*** GIVEN ENTRIES ***
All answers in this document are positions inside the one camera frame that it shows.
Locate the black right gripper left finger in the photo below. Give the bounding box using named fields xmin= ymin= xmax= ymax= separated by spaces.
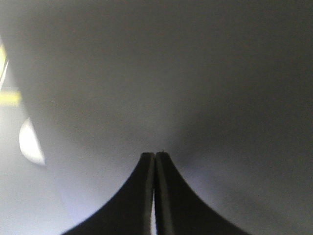
xmin=65 ymin=153 xmax=155 ymax=235

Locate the yellow floor tape line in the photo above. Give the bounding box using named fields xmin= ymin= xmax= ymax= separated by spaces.
xmin=0 ymin=43 xmax=22 ymax=106

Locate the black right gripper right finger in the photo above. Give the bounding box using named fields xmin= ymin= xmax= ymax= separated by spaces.
xmin=155 ymin=152 xmax=247 ymax=235

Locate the open fridge door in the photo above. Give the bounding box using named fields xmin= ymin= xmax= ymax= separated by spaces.
xmin=0 ymin=0 xmax=313 ymax=235

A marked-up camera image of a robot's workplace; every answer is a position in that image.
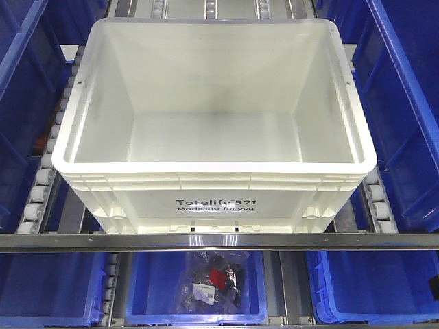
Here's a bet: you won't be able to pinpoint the white plastic Totelife tote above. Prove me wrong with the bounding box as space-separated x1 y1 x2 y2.
52 18 377 234

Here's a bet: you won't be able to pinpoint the blue bin lower centre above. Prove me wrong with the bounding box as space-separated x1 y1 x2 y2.
126 252 268 326

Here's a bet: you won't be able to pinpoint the blue bin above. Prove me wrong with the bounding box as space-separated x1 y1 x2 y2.
126 252 268 326
1 253 108 328
0 0 75 232
314 1 438 232
306 251 438 324

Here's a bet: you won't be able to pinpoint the blue bin lower right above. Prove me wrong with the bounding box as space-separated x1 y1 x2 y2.
306 251 438 324

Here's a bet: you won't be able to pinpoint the blue bin upper left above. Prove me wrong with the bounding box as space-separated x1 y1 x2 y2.
0 0 75 232

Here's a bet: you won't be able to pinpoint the blue bin upper right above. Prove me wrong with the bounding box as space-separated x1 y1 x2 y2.
314 1 438 232

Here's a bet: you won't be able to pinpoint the blue bin lower left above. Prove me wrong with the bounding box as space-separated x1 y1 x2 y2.
1 253 108 328

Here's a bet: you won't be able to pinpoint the bagged parts with red piece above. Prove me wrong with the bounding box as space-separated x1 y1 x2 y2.
175 251 250 314

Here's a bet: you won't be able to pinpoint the lower white roller track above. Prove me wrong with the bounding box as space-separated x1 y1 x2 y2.
99 252 119 327

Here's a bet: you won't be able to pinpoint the white roller track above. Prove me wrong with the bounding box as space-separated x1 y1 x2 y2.
351 162 399 234
99 252 119 327
16 45 85 234

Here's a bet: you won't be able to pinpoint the right white roller track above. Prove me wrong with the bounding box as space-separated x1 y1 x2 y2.
351 162 399 234

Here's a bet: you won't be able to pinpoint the left white roller track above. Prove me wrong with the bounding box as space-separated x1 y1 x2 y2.
16 45 85 234
*** End of GIVEN ENTRIES ***
▶ **THE PROBLEM**
Write out word for word every line from the one containing "the white roller" through the last line of the data, and no other line.

▶ **SOLUTION TO THIS EXERCISE**
Here's a bet: you won't be able to pinpoint the white roller track above. Prove me wrong with the bounding box as space-separated x1 y1 x2 y2.
351 162 399 234
99 252 119 327
16 45 85 234

Here's a bet: you won't be able to pinpoint the right white roller track above. Prove me wrong with the bounding box as space-separated x1 y1 x2 y2.
351 162 399 234

Here's a bet: you won't be able to pinpoint the left white roller track above. Prove me wrong with the bounding box as space-separated x1 y1 x2 y2.
16 45 85 234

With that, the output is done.